Boccaccio, in the second half of the fourteenth century, and Rabelais, in the first half of the sixteenth century, are the best-known authors of a period that saw an extraordinary flowering of tales which, in contrast to the primacy of the soul preached by the church, celebrated the human body with all its needs and appetites, and the human mind in all its shrewdness, without moralistic censure. While in contemporary society such behavior would not pass without sanction, there was a tradition of telling or enacting “rude” stories for entertainment, whether at private convivial gatherings or in public at particular times, especially Shrovetide, before the restrictions of Lent were imposed. While at courts, a fool would enjoy that freedom of expression at all times, anybody could then take on the role of a fool, as is still the case in areas that have a living Carnival tradition.
In Germany, the fifteenth-century Nuremburg Shrovetide plays (Fasnachtsspiele) are the best-known examples of sexually explicit or scatological texts, but there was also a tradition of short verse tales (Mären), still the literary vehicle for Hans Sachs in the sixteenth century, while in Italy and France prose had become the normal form of narrative. Many texts make it clear that they were meant to be “performed” to an audience, and the prevalence of dialogue suggests role-playing by the narrator.
Sebastian Coxon, Lecturer in German at University College, London, has previously shown his expertise in the field in about a dozen articles or contributions to symposia, and in this book he brings his insights together in a systematic way. The three parts are entitled Laughter (with chapters on “Laughter at Comic Tales” and “Laughter in Comic Tales”), Narrative Design (with chapters “Time and Space” and “Speech and Dialogue”), and Thematic Content (with chapters “The Physical Body” and “The Social Body”), plus an introduction and a conclusion. I will first try to give an idea of the contents.
Laughter. One semantic difficulty is that German lachen covers both laughter and smiling, and its precise meaning has to be deducted from qualifications, whether the passages are descriptive or imitative. Loud, uncontrollable laughter is indicated by bodily manifestations (sound, possibly farting or even shitting); as is to be expected, it is the domain of men, lower classes, and fools, against the smiling of women, upper classes, and wise persons.

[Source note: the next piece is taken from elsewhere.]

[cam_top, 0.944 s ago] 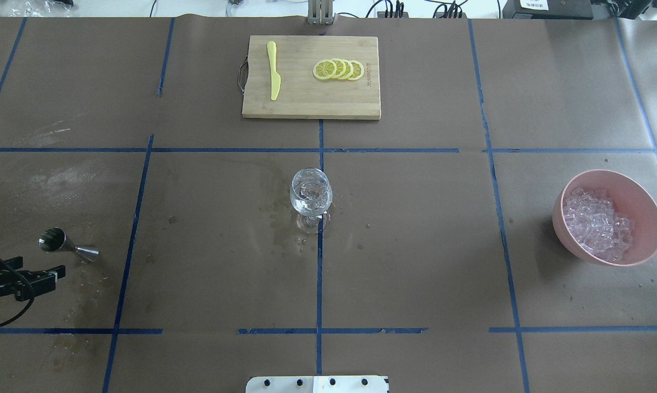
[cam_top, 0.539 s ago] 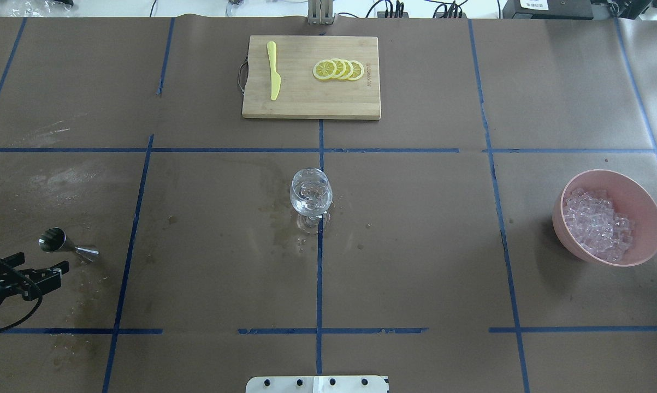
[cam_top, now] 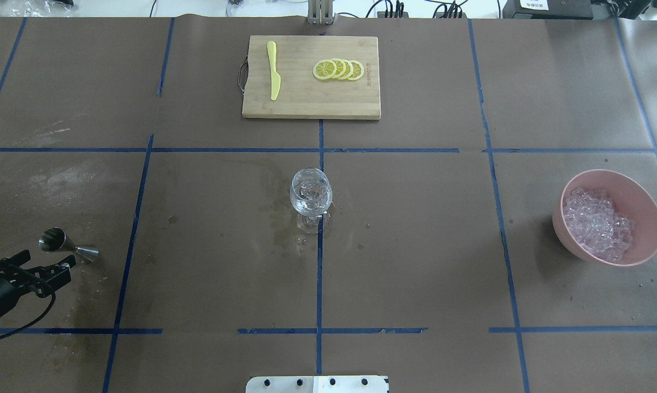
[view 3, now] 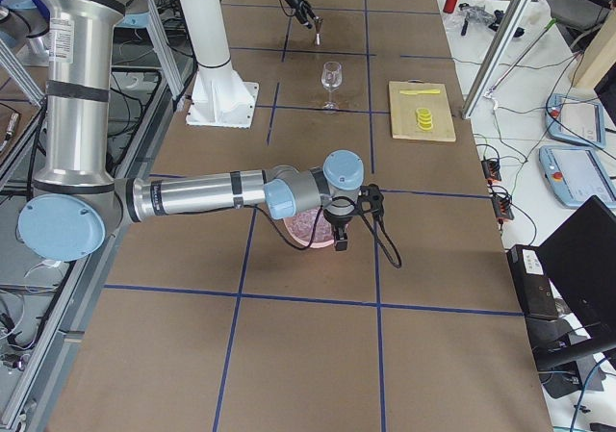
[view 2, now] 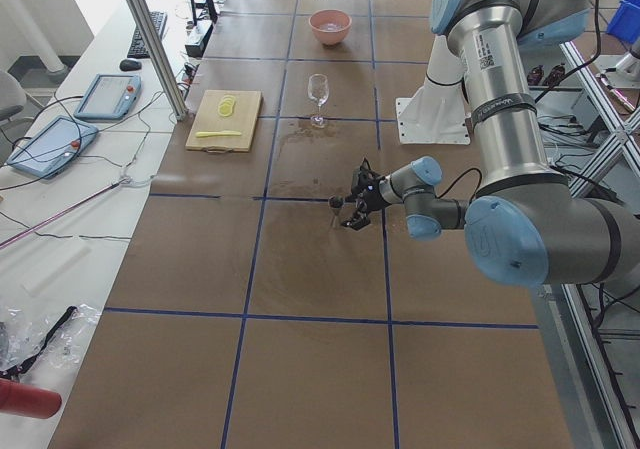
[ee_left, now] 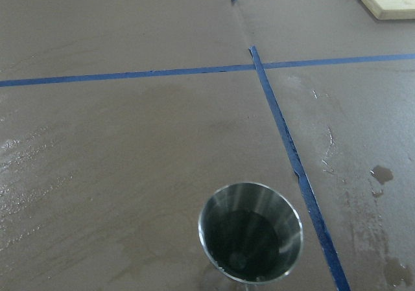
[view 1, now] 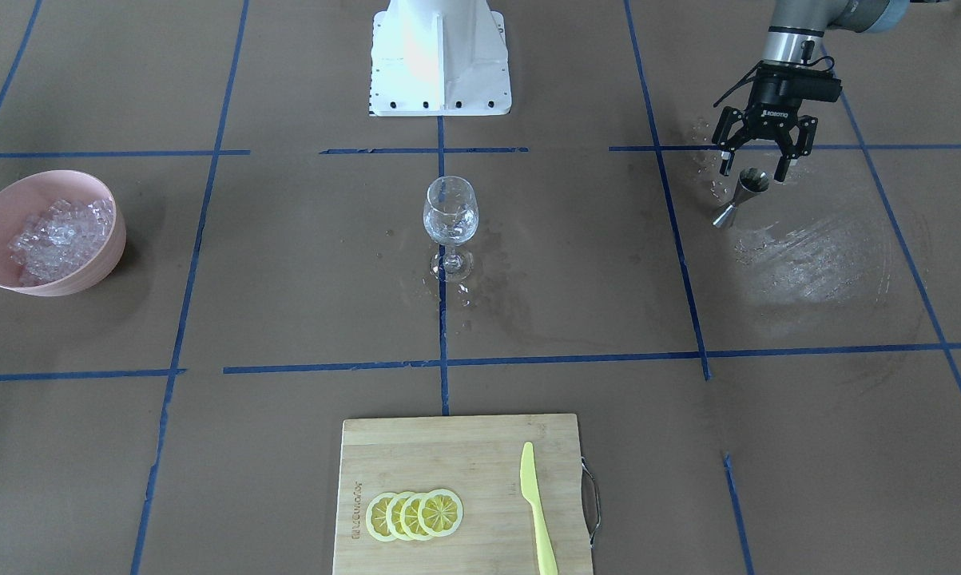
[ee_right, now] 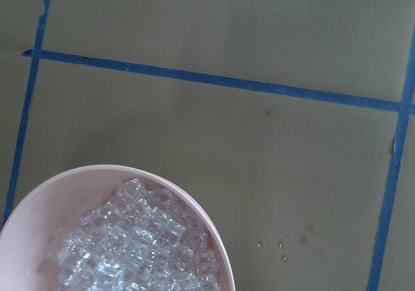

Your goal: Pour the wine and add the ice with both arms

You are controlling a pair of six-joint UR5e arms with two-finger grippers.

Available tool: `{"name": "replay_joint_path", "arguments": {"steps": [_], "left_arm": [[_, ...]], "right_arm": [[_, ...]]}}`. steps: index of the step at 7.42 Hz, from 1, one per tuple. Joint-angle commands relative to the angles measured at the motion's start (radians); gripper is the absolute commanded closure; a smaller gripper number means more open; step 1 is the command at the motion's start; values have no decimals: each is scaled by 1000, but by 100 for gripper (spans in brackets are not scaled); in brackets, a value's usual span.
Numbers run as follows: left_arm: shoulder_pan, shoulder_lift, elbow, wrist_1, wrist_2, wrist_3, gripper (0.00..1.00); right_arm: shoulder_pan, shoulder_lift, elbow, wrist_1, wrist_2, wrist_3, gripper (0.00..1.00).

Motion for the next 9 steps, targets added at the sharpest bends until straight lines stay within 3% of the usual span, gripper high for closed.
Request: {"name": "replay_joint_path", "arguments": {"steps": [1, 9], "left_arm": [[26, -35, 38, 9, 95, -53, 1], [75, -118, 151, 11, 289, -86, 1]], "right_arm": [[0, 0, 0, 0, -2, 0, 0], [0, -3, 5, 0, 0, 0, 0]]}}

In descriptions of laughter, collective laughter exercises a wide range of social and communicative functions; it occurs even among saints and church congregations and asserts community values against deviant behavior or deviant communities, and it may be compared to the canned laughter in modern shows. Individual laughter is more polyvalent. It has a normative function when endorsing traditional values, but can also be used for deception or as an indication of the laugher’s foolishness, and thus invite retribution.

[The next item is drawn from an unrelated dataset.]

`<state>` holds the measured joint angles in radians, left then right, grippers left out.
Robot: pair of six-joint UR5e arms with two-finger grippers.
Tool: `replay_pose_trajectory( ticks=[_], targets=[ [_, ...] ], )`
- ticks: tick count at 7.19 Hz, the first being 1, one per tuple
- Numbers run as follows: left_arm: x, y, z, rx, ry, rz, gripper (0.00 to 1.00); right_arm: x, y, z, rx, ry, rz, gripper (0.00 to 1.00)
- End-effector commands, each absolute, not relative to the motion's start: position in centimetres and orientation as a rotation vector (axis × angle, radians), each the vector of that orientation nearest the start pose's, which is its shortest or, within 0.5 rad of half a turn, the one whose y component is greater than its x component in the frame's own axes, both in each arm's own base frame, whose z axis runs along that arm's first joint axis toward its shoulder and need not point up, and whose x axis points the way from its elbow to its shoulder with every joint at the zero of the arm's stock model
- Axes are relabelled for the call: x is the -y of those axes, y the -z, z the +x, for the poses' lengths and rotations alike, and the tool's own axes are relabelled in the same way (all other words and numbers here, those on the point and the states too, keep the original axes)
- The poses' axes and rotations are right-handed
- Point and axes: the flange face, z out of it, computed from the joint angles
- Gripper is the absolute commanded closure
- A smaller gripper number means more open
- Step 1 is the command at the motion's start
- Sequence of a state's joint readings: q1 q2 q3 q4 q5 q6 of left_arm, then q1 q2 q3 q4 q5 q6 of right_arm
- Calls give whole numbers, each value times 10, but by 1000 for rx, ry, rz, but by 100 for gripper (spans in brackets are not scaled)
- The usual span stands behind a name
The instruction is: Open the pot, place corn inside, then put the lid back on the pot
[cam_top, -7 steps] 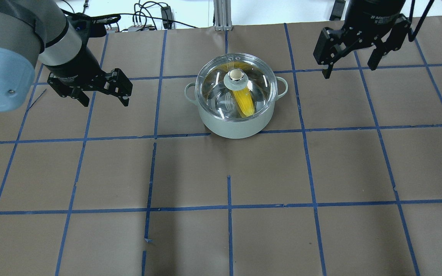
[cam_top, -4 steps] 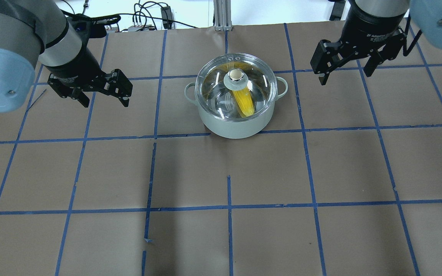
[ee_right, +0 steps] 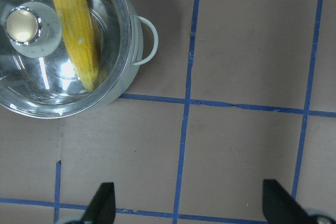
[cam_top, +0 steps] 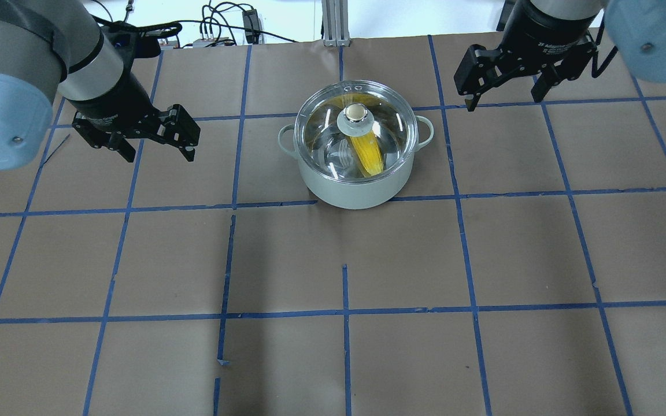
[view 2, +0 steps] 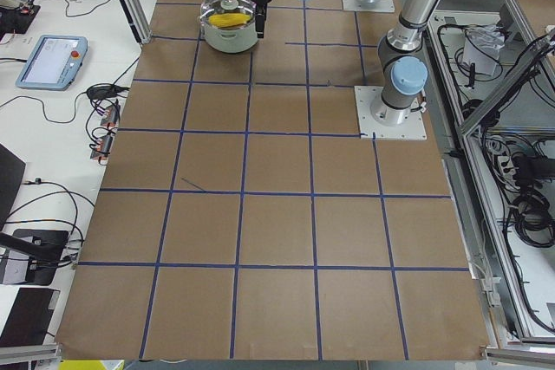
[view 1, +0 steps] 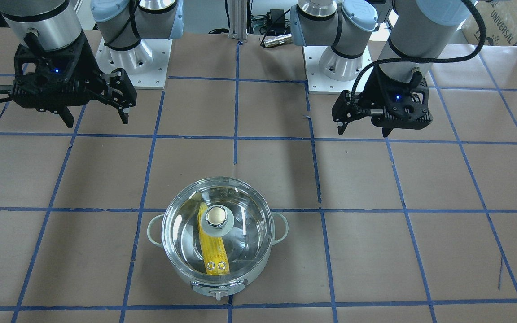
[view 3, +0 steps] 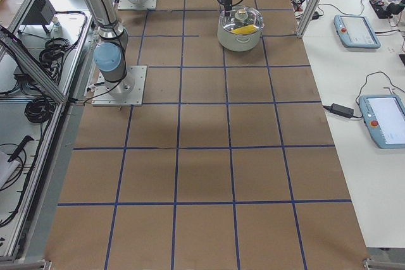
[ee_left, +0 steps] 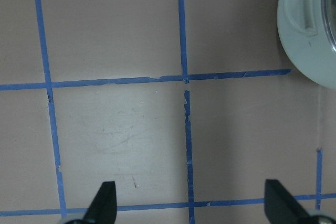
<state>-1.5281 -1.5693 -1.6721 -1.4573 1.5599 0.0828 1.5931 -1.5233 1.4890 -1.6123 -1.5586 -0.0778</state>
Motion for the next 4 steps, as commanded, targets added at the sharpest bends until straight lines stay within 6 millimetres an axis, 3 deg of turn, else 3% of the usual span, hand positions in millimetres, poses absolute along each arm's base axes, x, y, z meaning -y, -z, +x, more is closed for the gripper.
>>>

Time and Space. The tales are oriented towards action and dialogue, so descriptions of time and place are sparing, sometimes no more than "once upon a time," but the feasts of the Christian calendar, saints’ days inclusive, are used, or the seasons. Half a year seems to be the time frame within which a story can develop. Nighttime invites sexual activities and shady designs, but adultery can also occur in daytime when the husband is at work. People who can be idle during the day are seen as suspect. Public and private space are not as separate as in modern times; workshops and living-rooms merge, just as on farms, animals and people can inhabit a common space. The back entrance to a house is usually the place for secret or illicit comings and goings. Bedrooms are associated with secrecy, with physical or emotional intimacy—other locations for sexual intercourse are “transgressive.” The narrative events invoke the violation of temporal or spatial boundaries; the design aims at rendering morally or socially transgressive behavior as conspicuous as possible.

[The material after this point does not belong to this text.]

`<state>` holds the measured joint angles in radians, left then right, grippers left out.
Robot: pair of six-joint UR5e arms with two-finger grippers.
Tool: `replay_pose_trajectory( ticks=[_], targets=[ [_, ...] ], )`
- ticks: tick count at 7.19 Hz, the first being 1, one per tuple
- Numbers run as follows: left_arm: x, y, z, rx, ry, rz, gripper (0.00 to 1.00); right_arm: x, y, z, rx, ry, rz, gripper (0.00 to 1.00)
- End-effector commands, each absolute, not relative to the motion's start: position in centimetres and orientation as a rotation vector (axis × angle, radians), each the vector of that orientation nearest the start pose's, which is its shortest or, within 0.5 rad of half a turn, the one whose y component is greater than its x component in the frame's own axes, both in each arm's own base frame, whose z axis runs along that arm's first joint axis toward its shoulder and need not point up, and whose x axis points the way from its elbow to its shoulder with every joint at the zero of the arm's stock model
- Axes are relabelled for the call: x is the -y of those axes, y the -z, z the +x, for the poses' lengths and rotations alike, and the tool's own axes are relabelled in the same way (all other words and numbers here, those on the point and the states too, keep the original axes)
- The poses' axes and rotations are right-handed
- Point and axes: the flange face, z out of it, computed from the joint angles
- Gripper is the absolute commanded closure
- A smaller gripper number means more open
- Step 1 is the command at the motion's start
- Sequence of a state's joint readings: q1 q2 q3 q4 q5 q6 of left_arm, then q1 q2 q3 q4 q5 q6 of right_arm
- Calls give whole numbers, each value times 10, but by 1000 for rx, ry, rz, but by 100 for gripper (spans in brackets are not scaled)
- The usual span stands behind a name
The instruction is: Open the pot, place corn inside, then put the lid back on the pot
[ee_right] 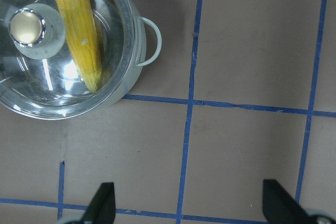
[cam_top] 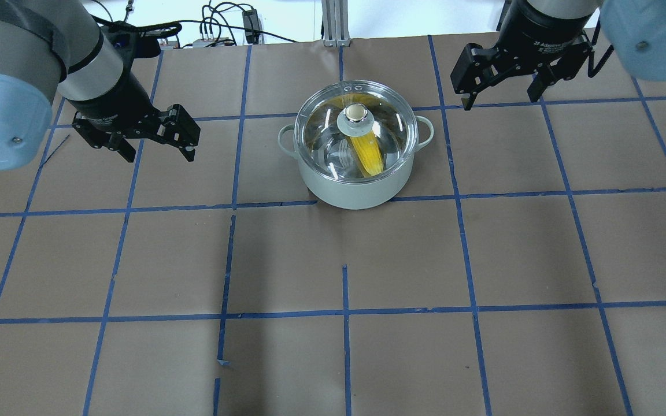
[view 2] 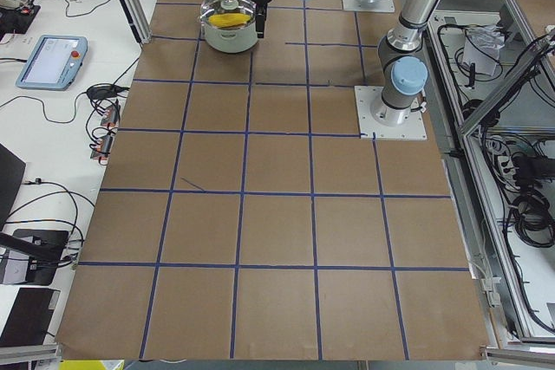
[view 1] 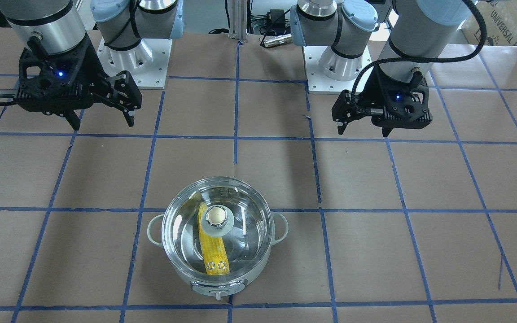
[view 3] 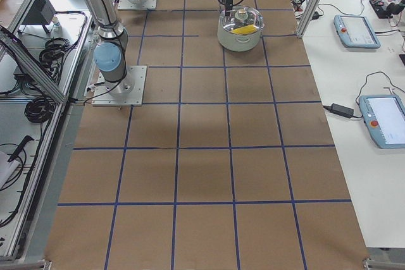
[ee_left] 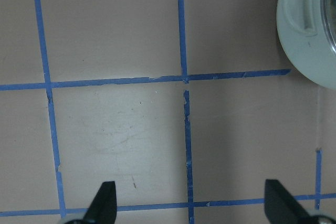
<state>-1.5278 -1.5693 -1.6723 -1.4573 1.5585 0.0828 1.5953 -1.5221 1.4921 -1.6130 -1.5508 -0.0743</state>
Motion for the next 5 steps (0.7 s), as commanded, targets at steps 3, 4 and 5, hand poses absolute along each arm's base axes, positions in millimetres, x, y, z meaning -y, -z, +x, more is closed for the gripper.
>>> replay_pose_trajectory(
  ticks=[3,4,5],
  targets=[
    [496,-449,-112,-3152,21,58,0,513,-499,147,-3124,1,-149,0],
    [496,-450,-112,-3152,23,58,0,512,-500,146,-3126,-2,-146,0],
    [496,-450,-112,-3152,25,58,0,512,-500,146,-3126,-4,-142,0]
  ],
)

Speech. Some tales consist almost exclusively of direct speech and are not much different from solo plays. As in the Latin Facetiae of the time, the comic potential of both witty and foolish speech is recognized. Sexual acts or genitalia are referred to either metaphorically (e.g., as “thirst”) or in an explicitly vulgar fashion. Women are depicted as being more eager on penis than men on vulva, which is demonized; that agrees with the concept of females being more sexually inclined. An excessively scatological story is attributed to an old woman.
Dialogue. Dialogue depends for its effect on a polarized relationship of the figures. With notions of authority and subordination brought into play (master/servant, husband/wife), the greater is the potential for outright hostility, and the more striking is the comic effect. In many dialogues the interlocuters make false assumptions. A speaker may impose his own particular understanding of a situation on the other; control over the speech of others represents the ultimate act of self-assertion. Witty (mis)communication, word-play and punning, confusion of literal and figurative meanings, and irony abound. The widely-known Dialogue of Solomon and Markolf may have inspired the use of parody, willful distortion, or misunderstanding, as Markolf provides sexual or scatological ripostes to Solomon’s “wisdom.”
The Physical Body. The human body is presented as a collection of appetites and needs, some not subject to control (pissing, shitting, erections). Nakedness is attractive in young people, repulsive in the old. Physical deficiencies, except for blindness, are laughed at quite cruelly. Violence is intrinsic in antagonistic situations. The more drastic it is, the more acute is the onlookers’ pleasure; but it rarely leads to a lasting maiming of the victim; it is mostly the face or the hair that are attacked with bare hands or with sticks. Biting is disapproved of as bestial.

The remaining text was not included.